*Exercise description*
Could you copy every line from the material below in which "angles" appears?

*Supplied data*
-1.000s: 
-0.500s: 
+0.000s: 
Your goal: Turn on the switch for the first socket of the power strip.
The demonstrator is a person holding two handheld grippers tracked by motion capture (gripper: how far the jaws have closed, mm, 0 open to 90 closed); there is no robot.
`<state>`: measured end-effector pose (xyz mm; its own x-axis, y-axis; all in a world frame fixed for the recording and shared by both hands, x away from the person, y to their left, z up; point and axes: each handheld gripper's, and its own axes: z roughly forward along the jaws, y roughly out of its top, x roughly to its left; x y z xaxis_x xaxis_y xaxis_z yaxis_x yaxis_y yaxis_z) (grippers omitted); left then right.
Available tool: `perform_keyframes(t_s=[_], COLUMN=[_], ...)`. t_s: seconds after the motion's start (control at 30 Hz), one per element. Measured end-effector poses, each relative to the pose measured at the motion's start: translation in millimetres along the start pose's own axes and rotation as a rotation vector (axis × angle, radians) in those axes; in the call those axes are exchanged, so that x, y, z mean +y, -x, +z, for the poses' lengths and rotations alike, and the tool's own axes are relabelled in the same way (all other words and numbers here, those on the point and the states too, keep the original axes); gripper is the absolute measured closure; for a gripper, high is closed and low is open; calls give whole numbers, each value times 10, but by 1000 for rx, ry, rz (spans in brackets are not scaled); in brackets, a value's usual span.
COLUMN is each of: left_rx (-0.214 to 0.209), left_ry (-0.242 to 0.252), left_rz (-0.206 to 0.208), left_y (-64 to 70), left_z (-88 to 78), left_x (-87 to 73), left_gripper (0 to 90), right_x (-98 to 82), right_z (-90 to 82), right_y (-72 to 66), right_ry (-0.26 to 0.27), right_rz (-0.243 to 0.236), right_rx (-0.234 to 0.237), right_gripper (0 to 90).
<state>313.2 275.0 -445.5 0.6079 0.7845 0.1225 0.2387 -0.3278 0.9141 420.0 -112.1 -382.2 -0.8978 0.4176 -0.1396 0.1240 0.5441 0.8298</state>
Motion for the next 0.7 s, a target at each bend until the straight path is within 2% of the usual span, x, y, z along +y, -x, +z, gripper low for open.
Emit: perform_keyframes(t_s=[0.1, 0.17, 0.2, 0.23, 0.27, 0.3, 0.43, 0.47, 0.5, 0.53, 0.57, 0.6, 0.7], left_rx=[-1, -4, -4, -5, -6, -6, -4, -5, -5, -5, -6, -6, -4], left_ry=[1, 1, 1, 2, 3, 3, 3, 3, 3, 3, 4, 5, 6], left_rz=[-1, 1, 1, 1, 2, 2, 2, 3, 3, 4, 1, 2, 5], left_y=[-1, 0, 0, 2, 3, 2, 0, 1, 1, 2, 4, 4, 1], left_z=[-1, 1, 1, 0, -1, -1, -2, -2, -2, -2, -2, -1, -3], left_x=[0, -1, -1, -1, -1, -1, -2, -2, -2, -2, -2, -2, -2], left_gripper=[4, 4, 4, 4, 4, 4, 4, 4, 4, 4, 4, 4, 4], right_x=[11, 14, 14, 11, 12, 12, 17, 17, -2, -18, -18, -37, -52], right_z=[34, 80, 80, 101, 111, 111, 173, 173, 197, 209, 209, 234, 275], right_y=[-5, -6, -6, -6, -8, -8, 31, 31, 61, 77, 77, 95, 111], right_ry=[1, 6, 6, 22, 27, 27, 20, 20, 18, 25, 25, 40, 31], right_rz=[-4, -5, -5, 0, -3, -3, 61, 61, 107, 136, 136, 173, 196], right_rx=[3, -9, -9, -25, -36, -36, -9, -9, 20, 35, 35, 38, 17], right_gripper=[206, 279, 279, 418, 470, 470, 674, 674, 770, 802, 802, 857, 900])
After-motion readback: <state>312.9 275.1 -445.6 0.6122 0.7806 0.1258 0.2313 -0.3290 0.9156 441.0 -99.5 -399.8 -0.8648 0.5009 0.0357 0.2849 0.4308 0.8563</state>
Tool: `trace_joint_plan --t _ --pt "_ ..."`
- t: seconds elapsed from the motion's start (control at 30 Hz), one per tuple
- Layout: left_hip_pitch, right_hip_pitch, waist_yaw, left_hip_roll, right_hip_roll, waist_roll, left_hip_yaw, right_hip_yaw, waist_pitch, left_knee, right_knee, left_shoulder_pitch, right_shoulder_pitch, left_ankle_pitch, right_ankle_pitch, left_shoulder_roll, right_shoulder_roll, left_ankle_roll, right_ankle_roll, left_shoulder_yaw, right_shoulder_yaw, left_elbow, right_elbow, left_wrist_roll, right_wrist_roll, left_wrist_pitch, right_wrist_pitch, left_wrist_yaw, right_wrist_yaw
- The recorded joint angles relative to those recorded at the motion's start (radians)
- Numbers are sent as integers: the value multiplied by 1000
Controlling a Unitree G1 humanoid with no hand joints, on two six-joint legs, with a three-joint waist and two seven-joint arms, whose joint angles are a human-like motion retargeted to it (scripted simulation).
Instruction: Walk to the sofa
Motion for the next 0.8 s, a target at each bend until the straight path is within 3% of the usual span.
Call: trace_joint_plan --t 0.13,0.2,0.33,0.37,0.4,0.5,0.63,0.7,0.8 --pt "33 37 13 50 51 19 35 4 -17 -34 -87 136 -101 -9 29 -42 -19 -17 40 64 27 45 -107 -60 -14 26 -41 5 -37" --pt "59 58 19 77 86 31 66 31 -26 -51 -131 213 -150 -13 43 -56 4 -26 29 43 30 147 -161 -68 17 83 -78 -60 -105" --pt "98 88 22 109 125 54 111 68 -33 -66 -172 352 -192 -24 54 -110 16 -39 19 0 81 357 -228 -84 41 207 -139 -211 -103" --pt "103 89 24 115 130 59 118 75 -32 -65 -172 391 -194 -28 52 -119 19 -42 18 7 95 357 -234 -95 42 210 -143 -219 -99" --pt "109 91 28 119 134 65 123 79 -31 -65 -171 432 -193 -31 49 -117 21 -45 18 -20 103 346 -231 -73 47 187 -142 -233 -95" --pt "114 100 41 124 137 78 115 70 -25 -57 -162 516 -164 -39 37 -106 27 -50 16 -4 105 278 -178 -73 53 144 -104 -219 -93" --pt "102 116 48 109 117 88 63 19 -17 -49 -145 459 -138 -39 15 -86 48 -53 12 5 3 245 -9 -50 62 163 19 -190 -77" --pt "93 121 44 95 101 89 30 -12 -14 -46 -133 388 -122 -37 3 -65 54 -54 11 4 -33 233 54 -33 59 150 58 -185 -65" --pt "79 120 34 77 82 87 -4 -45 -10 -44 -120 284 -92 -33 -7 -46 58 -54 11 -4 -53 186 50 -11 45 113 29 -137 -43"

*Result below*
- The recorded joint angles relative to those recorded at the motion's start (radians)
Controlling a Unitree G1 humanoid with no hand joints, on two six-joint legs, with a three-joint waist and two seven-joint arms, whose joint angles are a human-like motion retargeted to it (scripted simulation).

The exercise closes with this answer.